In the entries below, some lines hold the string "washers"; please say how many, giving the number and nothing else.

○ ○ ○

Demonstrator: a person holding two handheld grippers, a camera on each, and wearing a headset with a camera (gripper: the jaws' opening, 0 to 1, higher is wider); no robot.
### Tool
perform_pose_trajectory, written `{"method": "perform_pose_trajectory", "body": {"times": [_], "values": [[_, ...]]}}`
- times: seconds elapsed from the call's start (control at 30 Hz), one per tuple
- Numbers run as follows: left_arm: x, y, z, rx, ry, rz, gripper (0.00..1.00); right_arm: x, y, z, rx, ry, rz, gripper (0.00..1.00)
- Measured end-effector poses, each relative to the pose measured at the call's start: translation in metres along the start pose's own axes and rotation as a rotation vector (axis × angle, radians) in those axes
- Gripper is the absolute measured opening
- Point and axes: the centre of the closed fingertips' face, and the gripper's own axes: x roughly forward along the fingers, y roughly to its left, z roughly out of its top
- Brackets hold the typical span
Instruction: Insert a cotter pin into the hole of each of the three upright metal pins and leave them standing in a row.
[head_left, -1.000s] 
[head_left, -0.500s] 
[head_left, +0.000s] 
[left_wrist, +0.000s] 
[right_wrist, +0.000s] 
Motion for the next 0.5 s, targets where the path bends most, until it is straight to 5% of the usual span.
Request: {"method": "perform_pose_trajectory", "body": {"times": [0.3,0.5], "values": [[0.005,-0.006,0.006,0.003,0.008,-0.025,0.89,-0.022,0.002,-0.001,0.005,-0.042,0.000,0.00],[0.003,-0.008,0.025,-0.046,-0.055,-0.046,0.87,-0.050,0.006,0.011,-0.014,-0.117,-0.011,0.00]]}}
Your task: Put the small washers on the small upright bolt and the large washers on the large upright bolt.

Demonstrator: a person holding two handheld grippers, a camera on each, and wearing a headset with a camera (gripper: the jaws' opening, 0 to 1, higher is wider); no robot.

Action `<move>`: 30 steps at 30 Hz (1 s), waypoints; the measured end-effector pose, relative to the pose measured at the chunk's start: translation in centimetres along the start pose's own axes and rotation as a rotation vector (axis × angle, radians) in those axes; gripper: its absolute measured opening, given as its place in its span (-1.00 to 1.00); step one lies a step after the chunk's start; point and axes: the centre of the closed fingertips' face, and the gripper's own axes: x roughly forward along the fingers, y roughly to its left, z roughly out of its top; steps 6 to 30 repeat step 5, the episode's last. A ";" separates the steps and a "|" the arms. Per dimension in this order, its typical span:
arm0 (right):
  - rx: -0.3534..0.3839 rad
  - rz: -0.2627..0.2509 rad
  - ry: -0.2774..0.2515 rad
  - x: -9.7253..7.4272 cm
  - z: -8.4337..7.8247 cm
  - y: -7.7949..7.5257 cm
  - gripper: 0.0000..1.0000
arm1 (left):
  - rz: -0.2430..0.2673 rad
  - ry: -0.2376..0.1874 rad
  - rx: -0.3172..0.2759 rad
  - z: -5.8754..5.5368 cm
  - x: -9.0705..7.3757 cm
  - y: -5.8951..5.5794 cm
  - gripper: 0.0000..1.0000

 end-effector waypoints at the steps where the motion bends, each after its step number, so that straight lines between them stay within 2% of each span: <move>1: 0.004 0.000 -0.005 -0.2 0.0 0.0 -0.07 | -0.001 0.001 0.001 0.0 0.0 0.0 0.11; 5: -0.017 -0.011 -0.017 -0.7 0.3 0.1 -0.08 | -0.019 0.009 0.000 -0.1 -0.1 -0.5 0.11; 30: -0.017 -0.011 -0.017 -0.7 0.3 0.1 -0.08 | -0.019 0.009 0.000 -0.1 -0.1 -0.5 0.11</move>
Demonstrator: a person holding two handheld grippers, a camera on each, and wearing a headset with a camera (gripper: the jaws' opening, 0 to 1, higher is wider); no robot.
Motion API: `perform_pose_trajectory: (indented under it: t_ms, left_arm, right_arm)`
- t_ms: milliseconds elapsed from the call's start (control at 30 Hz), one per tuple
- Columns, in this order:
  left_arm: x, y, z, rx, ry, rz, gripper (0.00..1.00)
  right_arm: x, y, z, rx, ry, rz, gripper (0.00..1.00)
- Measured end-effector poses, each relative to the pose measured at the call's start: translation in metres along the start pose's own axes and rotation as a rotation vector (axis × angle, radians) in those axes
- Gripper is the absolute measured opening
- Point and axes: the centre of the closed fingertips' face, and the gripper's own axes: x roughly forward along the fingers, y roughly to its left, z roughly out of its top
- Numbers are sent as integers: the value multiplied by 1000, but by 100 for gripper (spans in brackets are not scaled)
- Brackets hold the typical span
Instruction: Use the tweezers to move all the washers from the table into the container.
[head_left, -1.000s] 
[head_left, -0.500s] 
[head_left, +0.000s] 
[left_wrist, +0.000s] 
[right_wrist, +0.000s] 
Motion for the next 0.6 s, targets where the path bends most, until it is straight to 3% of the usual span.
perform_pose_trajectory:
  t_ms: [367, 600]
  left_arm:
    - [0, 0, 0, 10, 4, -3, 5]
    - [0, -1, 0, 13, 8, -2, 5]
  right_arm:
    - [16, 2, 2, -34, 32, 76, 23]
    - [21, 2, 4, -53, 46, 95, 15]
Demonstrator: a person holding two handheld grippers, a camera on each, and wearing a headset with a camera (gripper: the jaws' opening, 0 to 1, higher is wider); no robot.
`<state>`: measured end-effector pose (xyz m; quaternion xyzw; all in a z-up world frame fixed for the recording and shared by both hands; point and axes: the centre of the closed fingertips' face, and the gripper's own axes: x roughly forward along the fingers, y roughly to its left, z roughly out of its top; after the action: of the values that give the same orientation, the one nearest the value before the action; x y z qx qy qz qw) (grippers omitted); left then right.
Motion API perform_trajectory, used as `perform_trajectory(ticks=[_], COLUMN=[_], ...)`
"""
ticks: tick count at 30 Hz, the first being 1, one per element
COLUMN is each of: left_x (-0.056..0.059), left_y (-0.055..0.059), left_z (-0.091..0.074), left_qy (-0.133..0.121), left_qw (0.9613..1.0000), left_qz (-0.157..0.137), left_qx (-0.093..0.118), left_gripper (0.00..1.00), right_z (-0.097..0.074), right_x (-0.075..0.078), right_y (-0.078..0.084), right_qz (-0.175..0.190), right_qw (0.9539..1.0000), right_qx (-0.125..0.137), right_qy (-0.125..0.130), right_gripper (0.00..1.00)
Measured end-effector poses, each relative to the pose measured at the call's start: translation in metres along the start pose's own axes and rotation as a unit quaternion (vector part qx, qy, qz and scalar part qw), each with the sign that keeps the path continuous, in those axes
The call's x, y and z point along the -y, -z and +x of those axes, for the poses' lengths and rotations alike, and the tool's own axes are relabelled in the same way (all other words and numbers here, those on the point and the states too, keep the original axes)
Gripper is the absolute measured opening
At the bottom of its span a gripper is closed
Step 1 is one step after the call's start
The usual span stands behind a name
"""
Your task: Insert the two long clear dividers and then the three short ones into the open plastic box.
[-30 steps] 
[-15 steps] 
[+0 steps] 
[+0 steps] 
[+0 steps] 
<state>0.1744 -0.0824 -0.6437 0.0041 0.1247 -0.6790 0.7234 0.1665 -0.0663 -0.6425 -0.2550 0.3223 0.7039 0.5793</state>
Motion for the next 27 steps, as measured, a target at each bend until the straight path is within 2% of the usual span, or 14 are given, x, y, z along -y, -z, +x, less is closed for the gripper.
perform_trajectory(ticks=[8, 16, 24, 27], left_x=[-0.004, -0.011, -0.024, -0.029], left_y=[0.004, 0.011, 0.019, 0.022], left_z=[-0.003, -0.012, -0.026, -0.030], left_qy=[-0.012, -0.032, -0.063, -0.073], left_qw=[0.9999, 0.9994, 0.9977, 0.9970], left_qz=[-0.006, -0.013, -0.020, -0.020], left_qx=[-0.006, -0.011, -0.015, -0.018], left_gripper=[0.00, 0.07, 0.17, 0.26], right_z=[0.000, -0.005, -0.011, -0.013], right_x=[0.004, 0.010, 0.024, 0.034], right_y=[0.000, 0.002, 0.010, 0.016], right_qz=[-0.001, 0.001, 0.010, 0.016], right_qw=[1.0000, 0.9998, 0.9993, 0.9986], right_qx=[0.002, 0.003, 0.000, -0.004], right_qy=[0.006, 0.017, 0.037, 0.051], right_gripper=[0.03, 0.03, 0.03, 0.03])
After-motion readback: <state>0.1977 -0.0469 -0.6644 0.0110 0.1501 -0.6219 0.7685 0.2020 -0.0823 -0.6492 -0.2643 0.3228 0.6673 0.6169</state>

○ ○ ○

**ANSWER FOR THIS EXERCISE**
2